One characteristic of the novelty phase is the rapid change and uncertainty. This doesn't exist for the utility phase—customers will be reluctant to consume your utility if rapid change and uncertainty is another price they have to pay.
Once you understand where a product is in its evolution, the appropriate use of agile should become clear. Agile is nothing more than a method of reducing the cost of change and uncertainty.
This is reinforced by the fourth point in the Agile Manifesto: "responding to change over following a plan." In fact, while many have read the Agile Manifesto, few have read the twelve Agile Principles associated with it. Many of the principles reinforce the point that agile is about embracing change and lowering cost. If you think agile is all about standups, short iterations, retrospectives, story cards, and so on, then you've missed the point.
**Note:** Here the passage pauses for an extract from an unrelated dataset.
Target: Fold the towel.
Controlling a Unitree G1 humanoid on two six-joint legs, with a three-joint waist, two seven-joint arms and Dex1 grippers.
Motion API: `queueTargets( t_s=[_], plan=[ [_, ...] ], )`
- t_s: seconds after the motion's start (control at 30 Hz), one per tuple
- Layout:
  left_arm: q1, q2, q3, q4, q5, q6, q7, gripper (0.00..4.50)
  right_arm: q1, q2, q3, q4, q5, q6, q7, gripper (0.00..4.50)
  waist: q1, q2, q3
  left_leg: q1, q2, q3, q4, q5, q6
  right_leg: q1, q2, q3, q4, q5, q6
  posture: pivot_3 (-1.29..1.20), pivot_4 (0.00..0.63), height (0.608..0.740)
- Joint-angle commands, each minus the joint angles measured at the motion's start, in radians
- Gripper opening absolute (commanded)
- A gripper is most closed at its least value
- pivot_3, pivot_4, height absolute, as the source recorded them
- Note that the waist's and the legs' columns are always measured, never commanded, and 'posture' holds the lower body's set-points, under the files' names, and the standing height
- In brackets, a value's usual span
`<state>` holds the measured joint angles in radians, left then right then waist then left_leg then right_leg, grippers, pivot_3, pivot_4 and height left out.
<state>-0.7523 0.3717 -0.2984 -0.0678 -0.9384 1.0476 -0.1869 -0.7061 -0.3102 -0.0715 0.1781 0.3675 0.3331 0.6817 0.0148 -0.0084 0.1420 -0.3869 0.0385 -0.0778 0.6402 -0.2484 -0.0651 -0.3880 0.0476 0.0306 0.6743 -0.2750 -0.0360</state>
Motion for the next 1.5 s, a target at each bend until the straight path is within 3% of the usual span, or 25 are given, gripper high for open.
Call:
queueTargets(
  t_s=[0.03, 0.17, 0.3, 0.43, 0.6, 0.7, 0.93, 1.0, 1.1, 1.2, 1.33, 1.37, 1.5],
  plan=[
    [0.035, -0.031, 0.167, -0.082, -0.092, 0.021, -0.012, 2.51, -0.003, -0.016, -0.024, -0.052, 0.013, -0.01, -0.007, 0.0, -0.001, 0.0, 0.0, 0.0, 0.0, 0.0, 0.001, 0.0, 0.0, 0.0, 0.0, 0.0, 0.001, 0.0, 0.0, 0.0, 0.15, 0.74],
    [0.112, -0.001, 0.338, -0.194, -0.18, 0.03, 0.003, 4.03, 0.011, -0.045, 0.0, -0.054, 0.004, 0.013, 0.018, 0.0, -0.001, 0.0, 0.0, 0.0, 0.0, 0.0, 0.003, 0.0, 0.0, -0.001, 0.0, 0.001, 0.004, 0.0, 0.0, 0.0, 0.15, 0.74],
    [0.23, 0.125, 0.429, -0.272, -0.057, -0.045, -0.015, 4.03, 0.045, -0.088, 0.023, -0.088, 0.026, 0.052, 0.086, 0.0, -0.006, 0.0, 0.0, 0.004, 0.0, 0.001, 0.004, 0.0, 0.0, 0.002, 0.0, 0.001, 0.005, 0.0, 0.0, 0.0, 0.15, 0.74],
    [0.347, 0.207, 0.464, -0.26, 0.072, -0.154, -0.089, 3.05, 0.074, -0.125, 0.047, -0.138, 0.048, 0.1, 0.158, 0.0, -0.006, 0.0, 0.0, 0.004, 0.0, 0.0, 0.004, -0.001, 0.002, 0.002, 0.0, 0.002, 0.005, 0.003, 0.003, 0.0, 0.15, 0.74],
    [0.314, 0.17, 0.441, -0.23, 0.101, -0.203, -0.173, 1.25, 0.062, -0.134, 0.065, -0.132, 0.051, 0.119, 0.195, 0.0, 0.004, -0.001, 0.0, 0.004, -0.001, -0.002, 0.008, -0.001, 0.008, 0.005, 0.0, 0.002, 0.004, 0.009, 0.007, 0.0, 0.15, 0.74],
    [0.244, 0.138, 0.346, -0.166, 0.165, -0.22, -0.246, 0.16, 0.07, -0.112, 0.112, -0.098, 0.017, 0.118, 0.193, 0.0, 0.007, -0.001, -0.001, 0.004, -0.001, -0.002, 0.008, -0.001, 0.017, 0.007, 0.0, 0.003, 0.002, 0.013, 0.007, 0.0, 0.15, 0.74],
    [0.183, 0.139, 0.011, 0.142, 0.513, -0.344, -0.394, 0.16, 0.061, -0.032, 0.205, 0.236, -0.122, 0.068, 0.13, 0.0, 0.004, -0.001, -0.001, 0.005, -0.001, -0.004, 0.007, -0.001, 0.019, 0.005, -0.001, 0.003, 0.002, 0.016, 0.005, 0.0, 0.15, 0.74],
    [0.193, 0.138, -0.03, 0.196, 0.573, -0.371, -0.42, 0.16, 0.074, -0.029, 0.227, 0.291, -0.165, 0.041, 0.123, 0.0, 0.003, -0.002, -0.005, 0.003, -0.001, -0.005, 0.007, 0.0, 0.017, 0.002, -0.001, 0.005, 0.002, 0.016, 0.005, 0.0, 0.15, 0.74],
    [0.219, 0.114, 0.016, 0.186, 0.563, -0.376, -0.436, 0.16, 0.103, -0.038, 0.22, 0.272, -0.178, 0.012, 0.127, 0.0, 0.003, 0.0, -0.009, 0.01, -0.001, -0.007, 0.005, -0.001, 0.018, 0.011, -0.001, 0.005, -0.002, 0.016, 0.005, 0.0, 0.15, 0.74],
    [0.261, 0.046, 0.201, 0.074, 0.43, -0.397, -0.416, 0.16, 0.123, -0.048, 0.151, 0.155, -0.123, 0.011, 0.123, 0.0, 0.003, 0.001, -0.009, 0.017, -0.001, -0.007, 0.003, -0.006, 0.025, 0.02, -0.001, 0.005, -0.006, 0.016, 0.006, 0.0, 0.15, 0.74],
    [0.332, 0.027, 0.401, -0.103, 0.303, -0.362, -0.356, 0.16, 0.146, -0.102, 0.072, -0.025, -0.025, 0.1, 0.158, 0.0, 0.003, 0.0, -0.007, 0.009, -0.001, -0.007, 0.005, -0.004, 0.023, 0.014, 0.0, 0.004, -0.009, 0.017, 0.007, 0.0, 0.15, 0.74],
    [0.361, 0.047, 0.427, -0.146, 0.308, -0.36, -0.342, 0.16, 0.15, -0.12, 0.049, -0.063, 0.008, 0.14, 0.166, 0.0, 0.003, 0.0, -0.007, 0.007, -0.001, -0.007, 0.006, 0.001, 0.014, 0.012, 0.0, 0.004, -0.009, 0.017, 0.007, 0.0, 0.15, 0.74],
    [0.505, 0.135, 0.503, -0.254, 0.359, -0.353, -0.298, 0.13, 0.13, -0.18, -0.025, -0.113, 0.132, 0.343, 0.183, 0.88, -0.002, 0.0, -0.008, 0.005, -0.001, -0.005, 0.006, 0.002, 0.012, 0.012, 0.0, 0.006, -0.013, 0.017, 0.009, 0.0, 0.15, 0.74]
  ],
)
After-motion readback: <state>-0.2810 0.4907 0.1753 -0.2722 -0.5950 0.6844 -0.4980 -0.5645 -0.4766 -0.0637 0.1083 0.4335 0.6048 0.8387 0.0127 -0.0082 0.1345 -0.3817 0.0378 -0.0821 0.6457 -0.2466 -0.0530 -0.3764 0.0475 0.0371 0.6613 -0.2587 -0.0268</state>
You're not alone: many practitioners have been misguided because agile is often taught as a set of behaviors, with little reference to the goal beyond vague mentions of side-effects like improved time to market, customer satisfaction, and lower startup costs. It's like teaching people the moves of chess and not teaching them about checkmate. In this light, scrum, Extreme Programming (XP), Kanban, and other methodologies are tools you use after you've already decided on an agile approach.
So when should you choose agile? When you understand both agile and product evolution, the answer is simple: the newer the product and its market, the better fit with agile.
Agile works best in environments with the expectation of change, when you need to optimize for uncertainty. Products in the novelty phase definitely benefit. However, what if you pretty much do know everything up front? What if there is little change and uncertainty in your environment? One agile mantra is to "fail fast." Do you really want to fail fast if you're building a nuclear reactor? Of course not. Nuclear reactors are one attempt to implement the utility of electricity.Agile isn't scrum, XP, or Kanban. Agile is merely a way of reducing the cost of uncertainty and change. If your project is close to the novelty phase of its market evolution, you'll have a lot of uncertainty and change. In this situation, agile (reducing the cost of change) is a great choice. But if your product falls into the stability and commodity phases, consider switching to a lean methodology (minimum viable feature set with rapid development, reducing the cost of waste). Finally, if your products are commodities that are perhaps evolving into utilities, consider techniques such as Six Sigma (reducing the cost of inconsistency). Why? Because they focus on reliability and reproducibility. Optimizing to lower the cost of change and uncertainty doesn't make sense when you already have little change or uncertainty.
Many agile practitioners object at this point. They insist that you can simultaneously optimize for change, uncertainty, reliability, and reproducibility. For those people, here's a thought experiment. Imagine you've decided to create a tool to allow job applicants and companies to rate recruiters. Using crowdsourcing, you can start to identify the best recruiters for your needs. Put five excellent, independent agile teams on this project and you'll have five different products at the end. Reproducibility simply isn't something agile was designed for.
Don't get me wrong: I'm a huge fan of agile. I've happily embraced it for years, and I enjoy working in agile environments. But it's time we end the tyranny of agile and recognize that it's merely another tool in the toolbox. Agile is a great hammer, but not everything is a nail.